We sat for a long time in silence. He sobbed and trembled, sitting silently in front of me. His face grew thin and drawn and his mouth was stretched out to its full width.

"Yes," he suddenly exclaimed, "if I had known then what I know now, things would have been different. I would not have married her for anything— I would not have married at all."

Again we sat for a long time in silence.

"Well, forgive me—" He turned away from me, lay down on the bench, and covered himself with his plaid.
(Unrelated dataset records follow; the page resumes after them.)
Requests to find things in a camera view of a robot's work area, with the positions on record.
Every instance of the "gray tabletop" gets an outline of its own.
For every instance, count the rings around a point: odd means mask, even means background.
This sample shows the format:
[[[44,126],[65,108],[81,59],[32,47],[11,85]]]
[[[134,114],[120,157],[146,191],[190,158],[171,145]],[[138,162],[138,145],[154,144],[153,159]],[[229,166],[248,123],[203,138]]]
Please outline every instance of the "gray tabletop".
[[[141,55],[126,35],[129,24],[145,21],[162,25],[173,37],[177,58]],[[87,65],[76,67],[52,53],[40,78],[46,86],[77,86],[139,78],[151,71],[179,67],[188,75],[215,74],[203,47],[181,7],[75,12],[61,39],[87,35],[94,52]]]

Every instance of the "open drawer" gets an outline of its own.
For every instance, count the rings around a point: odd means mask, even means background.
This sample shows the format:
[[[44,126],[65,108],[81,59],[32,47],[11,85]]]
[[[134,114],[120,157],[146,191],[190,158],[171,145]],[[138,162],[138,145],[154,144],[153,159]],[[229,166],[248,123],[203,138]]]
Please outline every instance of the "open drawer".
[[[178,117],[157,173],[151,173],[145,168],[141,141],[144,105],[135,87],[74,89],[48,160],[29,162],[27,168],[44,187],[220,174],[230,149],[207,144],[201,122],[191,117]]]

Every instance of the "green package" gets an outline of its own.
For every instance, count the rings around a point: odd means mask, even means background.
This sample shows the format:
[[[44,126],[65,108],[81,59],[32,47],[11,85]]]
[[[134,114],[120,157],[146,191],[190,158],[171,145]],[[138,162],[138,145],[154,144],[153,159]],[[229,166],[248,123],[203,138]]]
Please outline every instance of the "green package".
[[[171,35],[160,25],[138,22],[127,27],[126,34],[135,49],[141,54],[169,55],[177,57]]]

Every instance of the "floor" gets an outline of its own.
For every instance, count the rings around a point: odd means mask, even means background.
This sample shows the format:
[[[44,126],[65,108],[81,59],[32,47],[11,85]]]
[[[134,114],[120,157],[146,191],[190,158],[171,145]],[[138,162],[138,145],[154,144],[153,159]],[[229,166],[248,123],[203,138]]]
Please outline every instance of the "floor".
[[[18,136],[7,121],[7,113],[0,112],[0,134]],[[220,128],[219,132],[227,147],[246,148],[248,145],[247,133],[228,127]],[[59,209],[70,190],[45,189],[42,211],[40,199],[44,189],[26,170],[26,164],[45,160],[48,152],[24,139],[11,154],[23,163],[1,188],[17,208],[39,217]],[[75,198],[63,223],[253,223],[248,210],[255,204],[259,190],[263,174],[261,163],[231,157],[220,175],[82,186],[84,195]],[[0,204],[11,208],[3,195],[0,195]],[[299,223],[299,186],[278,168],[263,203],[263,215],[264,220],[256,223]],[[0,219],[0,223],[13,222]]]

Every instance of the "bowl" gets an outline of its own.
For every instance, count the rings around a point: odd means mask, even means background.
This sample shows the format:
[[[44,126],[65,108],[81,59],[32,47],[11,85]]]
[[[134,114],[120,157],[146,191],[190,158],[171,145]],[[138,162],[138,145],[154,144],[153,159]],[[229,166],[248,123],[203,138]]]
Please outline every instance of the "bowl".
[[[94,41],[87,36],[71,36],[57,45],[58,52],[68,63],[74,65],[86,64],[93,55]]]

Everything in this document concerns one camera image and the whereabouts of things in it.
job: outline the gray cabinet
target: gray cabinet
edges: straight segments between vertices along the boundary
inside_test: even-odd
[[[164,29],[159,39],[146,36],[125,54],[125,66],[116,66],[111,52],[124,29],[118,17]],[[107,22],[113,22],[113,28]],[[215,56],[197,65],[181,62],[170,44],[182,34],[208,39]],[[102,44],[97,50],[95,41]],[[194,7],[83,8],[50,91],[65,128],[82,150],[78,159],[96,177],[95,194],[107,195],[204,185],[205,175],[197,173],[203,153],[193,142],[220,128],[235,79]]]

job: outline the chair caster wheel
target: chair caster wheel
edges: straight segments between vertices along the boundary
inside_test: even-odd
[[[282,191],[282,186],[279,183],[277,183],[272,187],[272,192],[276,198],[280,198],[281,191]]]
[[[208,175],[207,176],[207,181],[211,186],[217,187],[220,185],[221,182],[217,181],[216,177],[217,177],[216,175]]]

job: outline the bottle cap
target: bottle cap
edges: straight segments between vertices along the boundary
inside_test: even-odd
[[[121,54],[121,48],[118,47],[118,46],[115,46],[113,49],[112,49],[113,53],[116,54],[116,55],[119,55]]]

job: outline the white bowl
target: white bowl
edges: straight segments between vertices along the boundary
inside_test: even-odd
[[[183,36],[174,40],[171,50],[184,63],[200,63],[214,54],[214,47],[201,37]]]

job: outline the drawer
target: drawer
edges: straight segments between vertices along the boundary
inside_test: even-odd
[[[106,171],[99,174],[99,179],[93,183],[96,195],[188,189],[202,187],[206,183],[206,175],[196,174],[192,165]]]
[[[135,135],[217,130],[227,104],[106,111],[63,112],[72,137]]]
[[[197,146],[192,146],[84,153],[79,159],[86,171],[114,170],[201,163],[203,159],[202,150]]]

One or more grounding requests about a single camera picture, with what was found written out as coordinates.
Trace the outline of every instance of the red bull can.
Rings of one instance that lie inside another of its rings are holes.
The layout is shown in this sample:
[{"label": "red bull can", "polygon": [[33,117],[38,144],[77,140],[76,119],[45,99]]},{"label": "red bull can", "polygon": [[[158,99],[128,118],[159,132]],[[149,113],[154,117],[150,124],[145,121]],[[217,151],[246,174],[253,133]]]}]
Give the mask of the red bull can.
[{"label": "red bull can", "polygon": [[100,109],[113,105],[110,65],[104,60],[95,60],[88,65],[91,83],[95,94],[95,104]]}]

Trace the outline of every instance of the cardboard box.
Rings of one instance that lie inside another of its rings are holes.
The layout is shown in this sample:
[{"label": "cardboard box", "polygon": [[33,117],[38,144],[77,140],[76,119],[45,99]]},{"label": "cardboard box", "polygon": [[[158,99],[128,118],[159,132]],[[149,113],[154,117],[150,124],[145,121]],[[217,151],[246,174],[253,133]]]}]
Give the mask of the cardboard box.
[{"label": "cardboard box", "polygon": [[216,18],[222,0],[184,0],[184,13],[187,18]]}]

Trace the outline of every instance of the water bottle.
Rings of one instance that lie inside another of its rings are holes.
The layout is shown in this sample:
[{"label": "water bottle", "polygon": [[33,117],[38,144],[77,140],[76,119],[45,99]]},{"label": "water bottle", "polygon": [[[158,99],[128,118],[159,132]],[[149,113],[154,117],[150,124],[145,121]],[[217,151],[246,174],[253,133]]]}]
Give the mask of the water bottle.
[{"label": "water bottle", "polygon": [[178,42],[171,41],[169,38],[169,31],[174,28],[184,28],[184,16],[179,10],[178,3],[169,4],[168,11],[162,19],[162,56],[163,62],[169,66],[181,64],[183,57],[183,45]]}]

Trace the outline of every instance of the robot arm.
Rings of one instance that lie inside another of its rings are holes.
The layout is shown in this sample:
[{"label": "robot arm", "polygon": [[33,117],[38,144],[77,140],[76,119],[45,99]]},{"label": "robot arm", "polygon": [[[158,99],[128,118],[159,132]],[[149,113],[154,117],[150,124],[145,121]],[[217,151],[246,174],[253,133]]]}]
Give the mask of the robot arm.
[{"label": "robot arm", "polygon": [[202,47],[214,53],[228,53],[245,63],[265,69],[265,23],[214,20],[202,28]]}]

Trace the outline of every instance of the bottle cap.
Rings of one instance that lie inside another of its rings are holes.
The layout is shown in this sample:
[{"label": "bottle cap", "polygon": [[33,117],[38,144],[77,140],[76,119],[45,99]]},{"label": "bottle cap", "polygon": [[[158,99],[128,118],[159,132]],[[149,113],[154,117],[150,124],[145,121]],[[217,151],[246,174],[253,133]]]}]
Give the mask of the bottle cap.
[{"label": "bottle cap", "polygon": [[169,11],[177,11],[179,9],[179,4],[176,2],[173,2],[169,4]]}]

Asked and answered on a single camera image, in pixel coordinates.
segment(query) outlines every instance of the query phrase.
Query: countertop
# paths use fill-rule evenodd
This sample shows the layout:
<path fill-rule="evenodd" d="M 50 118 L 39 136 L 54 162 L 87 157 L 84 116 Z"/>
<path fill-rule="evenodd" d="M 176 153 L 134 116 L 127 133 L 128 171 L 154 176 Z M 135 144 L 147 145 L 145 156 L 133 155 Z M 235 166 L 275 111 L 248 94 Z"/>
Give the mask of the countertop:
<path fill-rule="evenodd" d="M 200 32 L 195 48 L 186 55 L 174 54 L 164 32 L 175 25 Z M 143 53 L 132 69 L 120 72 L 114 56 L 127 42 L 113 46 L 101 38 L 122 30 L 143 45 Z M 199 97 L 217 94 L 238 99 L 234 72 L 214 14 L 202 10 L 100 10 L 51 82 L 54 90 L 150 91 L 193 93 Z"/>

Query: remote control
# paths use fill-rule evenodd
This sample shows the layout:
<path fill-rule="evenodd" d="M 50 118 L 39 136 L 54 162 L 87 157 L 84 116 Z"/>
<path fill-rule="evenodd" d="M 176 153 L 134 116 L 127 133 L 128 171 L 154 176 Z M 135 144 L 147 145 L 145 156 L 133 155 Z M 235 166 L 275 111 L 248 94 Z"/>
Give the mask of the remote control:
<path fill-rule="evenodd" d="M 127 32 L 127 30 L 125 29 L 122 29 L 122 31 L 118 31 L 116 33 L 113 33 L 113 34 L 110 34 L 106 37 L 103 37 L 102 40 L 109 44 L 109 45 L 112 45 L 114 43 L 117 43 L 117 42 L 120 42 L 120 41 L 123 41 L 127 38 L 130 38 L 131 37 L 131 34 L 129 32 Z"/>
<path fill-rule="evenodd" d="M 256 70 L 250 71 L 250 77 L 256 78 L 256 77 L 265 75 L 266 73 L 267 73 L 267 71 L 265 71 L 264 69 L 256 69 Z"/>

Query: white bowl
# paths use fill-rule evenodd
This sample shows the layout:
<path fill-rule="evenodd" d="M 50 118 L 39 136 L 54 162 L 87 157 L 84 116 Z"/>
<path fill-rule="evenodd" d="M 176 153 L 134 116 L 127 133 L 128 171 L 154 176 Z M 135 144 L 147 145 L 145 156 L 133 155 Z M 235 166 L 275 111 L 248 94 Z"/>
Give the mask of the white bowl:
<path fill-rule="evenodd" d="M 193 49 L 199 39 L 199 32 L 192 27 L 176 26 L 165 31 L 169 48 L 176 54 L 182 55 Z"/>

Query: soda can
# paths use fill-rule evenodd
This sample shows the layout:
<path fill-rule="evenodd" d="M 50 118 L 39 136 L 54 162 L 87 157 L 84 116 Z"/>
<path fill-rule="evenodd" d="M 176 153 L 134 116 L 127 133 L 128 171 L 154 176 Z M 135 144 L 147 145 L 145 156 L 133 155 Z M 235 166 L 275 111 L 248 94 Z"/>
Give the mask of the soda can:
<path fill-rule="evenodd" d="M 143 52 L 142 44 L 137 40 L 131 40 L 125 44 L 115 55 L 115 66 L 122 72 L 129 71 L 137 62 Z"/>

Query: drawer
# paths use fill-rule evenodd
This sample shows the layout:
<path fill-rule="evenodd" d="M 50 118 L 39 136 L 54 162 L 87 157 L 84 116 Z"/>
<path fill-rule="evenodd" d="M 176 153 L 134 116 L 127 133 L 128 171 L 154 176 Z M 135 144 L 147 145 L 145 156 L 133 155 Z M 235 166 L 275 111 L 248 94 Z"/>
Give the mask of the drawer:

At the station where I had to get off,—it was eight o'clock in the morning, I went up to him, to bid him good-bye. I did not know whether he was asleep or only pretended to be, but he did not stir. I touched him with my hand. He uncovered himself, and it was evident that he was not sleeping.

"Good-bye," I said, offering him my hand. He gave me his and barely smiled such a pitiable smile that I felt like weeping.

"Yes, forgive me," he repeated the word with which he had concluded his story.